Problem requirements:
All of the data below should come back exactly as written, minus its images.

•••••

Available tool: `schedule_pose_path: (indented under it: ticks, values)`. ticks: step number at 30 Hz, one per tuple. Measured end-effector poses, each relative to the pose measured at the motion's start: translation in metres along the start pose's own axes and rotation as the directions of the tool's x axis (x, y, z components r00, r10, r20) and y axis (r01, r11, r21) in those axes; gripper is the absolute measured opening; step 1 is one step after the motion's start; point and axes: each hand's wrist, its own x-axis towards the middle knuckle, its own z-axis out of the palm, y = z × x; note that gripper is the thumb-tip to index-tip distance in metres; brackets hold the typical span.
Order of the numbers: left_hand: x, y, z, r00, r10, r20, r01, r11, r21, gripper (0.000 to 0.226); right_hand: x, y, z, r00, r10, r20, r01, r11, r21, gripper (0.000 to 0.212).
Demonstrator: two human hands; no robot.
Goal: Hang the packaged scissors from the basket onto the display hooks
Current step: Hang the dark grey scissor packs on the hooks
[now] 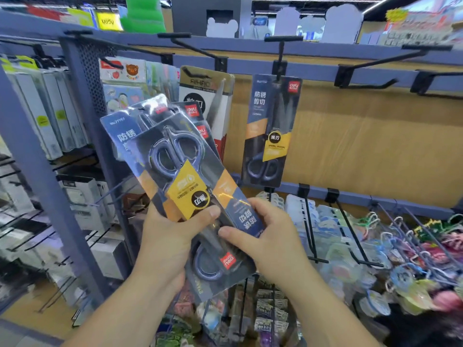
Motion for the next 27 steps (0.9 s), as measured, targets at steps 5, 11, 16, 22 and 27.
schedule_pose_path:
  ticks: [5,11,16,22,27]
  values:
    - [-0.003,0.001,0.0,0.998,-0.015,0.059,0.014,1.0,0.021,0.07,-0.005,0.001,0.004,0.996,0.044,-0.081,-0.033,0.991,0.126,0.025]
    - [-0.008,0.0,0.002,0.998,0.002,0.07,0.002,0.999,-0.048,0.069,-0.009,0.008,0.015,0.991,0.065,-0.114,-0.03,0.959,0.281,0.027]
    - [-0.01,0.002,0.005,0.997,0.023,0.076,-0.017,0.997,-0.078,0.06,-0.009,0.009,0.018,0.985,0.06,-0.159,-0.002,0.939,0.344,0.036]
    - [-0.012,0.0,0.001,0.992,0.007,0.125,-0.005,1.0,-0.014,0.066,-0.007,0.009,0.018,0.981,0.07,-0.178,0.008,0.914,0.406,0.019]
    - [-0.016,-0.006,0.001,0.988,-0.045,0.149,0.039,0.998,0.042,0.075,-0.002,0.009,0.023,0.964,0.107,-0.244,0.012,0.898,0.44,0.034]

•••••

Completed exercise:
Available tool: `schedule_pose_path: (indented under it: ticks, values)`. ticks: step number at 30 Hz, one per tuple. Measured end-effector poses, each relative to the pose measured at the motion's start: translation in metres along the start pose's own axes and rotation as the directions of the tool's x axis (x, y, z components r00, r10, r20) and y axis (r01, r11, r21) in those axes; gripper is the absolute measured opening; step 1 is one step after the motion's start; point and axes: each hand's wrist, its own x-axis towards the middle knuckle, its own z-axis out of the palm, y = z × x; note that gripper is the thumb-tip to index-tip distance in metres; brackets hold the typical span.
Order of the numbers: left_hand: x, y, z, r00, r10, r20, r01, r11, r21, gripper (0.000 to 0.226); right_hand: x, y, z, r00, r10, r20, r01, r11, r21, gripper (0.000 to 0.212).
Demonstrator: two human hands; no robot.
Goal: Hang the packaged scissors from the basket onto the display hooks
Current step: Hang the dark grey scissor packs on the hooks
[now] 
Motion for the next 27 steps (0.9 s), as measured, targets at steps 5, 11, 16, 22 and 27.
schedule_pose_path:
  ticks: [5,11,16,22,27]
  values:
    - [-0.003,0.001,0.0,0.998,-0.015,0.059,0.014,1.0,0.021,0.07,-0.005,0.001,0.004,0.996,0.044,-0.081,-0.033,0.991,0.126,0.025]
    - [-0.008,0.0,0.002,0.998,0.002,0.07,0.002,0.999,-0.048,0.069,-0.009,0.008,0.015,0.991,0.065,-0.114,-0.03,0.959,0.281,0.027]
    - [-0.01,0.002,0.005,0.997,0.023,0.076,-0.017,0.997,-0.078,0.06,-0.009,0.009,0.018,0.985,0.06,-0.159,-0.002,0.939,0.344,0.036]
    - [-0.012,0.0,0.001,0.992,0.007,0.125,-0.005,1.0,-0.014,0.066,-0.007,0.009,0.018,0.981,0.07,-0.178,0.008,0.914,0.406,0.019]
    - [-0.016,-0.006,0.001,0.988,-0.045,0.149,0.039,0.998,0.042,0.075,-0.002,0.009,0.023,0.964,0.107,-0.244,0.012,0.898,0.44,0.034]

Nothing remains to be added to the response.